Attack in Sittwe Raises Tensions in Arakan State

Buddhists gather at Shwedagon Pagoda in Rangoon to pray
 for an end to the violence in Arakan State.(Photo: The Irrawaddy)

Tensions in Arakan State continue to climb after a fresh outbreak of violence on Sunday left five people injured, despite a growing security presence in the state following attacks on Buddhist villages by Muslim mobs on Friday.

The latest incident took place on Sunday morning in Sittwe, the state capital, raising concerns that the wave of violence appears to be spreading. Friday’s attacks, which left seven people dead, targeted 22 Buddhist villages in two predominantly Muslim townships near the Bangladesh border.

An official at the hospital in Sittwe where the victims of today’s attacks are being treated told The Irrawaddy that all five are ethnic Arakanese. He added that one of the injured men is in serious condition.

As tensions continue to rise, more local authorities are imposing curfews in their areas in an effort to bring the situation under control. In addition to Maungdaw and Buthidaung, where Friday’s attacks took place, four other townships—Sittwe, Thandwe, Kyaukpyu, and Ramree—are now under a 6 pm to 6 am curfew. Gatherings of more than five people are also forbidden.

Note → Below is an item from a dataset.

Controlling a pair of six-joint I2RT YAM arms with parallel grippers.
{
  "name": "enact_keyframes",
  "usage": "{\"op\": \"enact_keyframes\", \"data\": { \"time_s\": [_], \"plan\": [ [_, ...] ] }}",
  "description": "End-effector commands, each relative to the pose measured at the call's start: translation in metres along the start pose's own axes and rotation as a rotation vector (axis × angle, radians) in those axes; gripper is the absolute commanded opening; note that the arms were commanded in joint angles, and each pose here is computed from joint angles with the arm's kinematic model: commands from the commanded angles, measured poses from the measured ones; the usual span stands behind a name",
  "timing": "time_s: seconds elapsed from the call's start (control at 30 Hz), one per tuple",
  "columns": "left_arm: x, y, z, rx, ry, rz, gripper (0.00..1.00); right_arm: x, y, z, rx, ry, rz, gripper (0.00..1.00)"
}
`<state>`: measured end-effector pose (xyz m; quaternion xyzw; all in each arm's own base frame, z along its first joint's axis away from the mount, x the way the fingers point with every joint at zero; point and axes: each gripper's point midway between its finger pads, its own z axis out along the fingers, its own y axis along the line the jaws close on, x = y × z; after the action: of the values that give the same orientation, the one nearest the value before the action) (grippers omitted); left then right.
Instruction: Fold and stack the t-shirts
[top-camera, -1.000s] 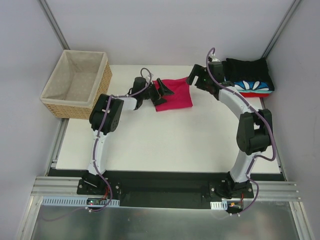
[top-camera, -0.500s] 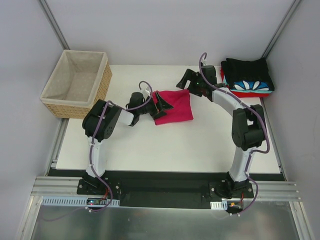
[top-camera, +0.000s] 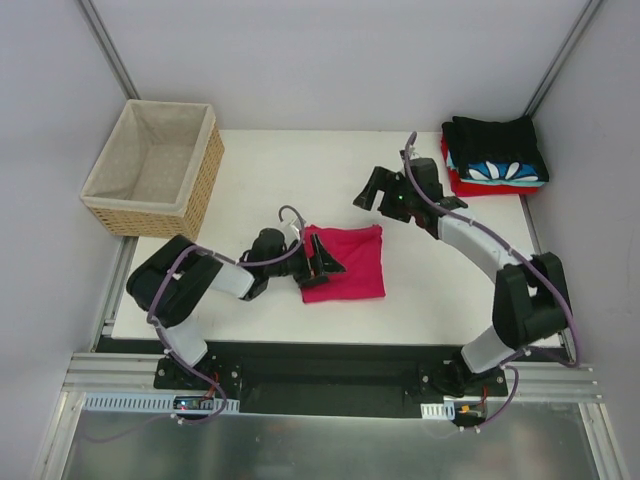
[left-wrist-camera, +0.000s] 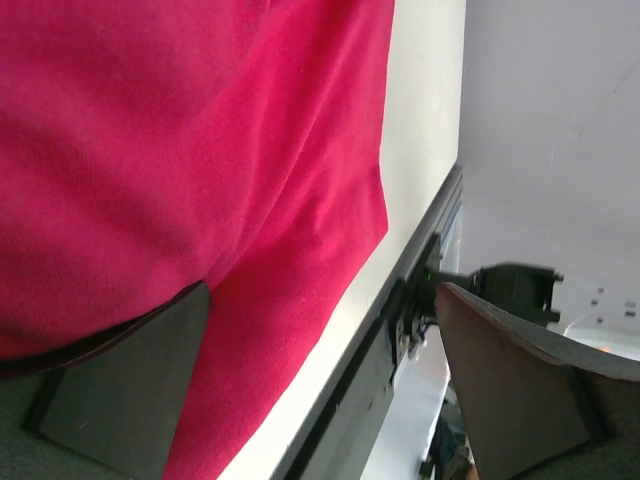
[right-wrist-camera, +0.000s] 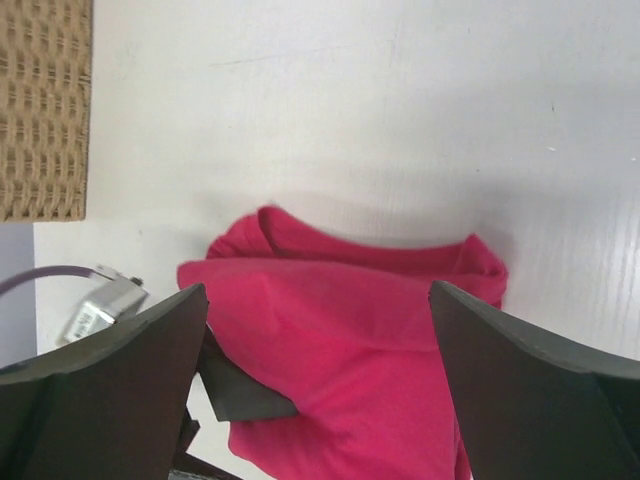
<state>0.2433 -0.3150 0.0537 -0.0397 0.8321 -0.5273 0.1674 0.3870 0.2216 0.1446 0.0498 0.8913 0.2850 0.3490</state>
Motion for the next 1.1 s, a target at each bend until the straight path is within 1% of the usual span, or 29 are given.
{"op": "enact_keyframes", "data": {
  "time_s": [0.0,0.07,0.13,0.17,0.27,0.3,0.37,0.43,0.57,0.67,0.8,0.9,1.0,1.07],
  "plan": [
    [0.055,0.039,-0.016,-0.162,0.073,-0.044,0.99,-0.006,0.022,-0.043,-0.033,-0.067,-0.047,0.97],
    [0.065,0.034,-0.017,-0.154,0.086,-0.03,0.99,0.005,0.033,-0.055,-0.038,-0.049,-0.068,0.97],
    [0.067,0.03,-0.016,-0.149,0.083,-0.013,0.99,0.009,0.046,-0.07,-0.039,-0.067,-0.09,0.97],
    [0.066,0.028,-0.016,-0.145,0.077,-0.008,0.99,0.023,0.052,-0.075,-0.029,-0.027,-0.092,0.97],
    [0.063,0.022,-0.017,-0.135,0.062,0.01,0.99,0.043,0.063,-0.085,-0.044,0.017,-0.068,0.97],
    [0.06,0.016,-0.019,-0.123,0.052,0.023,0.99,0.053,0.056,-0.084,-0.03,0.036,-0.059,0.96],
    [0.055,0.013,-0.019,-0.125,0.037,0.047,0.99,0.059,0.054,-0.091,-0.028,0.031,-0.059,0.97],
    [0.051,0.009,-0.018,-0.13,0.034,0.072,0.99,0.07,0.042,-0.093,0.0,0.05,-0.054,0.97],
    [0.045,0.005,-0.015,-0.128,0.021,0.082,0.99,0.086,0.023,-0.094,0.037,0.075,-0.034,0.97],
    [0.045,0.006,-0.013,-0.128,0.025,0.081,0.99,0.099,0.005,-0.087,0.078,0.106,-0.001,0.97],
    [0.045,-0.001,-0.008,-0.099,0.046,0.087,0.99,0.111,-0.001,-0.072,0.083,0.148,0.026,0.97],
    [0.043,-0.023,-0.006,-0.03,0.072,0.108,0.99,0.104,0.002,-0.067,0.085,0.13,0.021,0.97],
    [0.038,-0.065,-0.009,0.088,0.108,0.141,0.99,0.092,0.0,-0.065,0.101,0.111,0.021,0.97],
    [0.031,-0.092,-0.013,0.148,0.104,0.166,0.99,0.087,-0.005,-0.064,0.113,0.107,0.026,0.97]
  ]
}}
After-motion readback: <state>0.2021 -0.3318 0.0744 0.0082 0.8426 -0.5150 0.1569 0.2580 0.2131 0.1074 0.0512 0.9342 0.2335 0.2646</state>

According to residents of Sittwe, several houses were burned down after hundreds of Muslims attempted to enter the Buddhist neighborhood of Min Kan this morning. After an initial confrontation with local residents, the mob was dispersed when security forces arrived on the scene and fired into the air.

“The is still smoke in the air in Min Kan after the houses there were burned down,” said one local resident. “Some people from around this area have abandoned their houses to take refuge at Buddhist monasteries,” he added.

Meanwhile, leaders of the 88 Generation Students group have spoken out on the situation in Arakan State, making statements on the sensitive issue of the status of the Rohingya, a Muslim minority group living in the state whose status in Burma is hotly disputed.

“We have not said anything about this for a long time, but now we have to express our views on the Rohingya,” said Ko Ko Gyi, a prominent leader of the group of former student activists.

“The Rohingya are not a Burmese ethnic group. The root cause of the violence in Buthidaung and Maungdaw comes from across the border and foreign countries,” he said, adding that countries that criticize Burma for its refusal to recognize the Rohingya should respect its sovereignty.

Another 88 Generation leader, Mya Aye, who is also a Muslim, concurred that the source of the tension was “from the other country”—an apparent reference to Bangladesh, where tens of thousands of Rohingya live as refugees.

Insisting that this was not a religious issue, Mya Aye condemned those who carried out Friday’s attacks, saying that they are the majority in the areas where the violence occurred.

“I want to ask the government to provide security to vulnerable people and take action against those who created anarchy,” he said.

Tensions between Buddhists and Muslims in Arakan State have been growing since last Sunday, when 10 Muslims were dragged from a bus and beaten to death, in an apparent reprisal for the rape and murder of a Buddhist woman, allegedly by three Muslim men, late last month.

The situation in the state has also become a concern in other parts of the country. Last week, protests were held in Rangoon over the murder of the Muslims, and political leaders, including opposition leader Aung San Suu Kyi, called for calm.

In response to the latest violence, around 1,000 Arakanese gathered at Shwedagon Pagoda, Burma’s most famous Buddhist shrine, to pray for an end to the violence.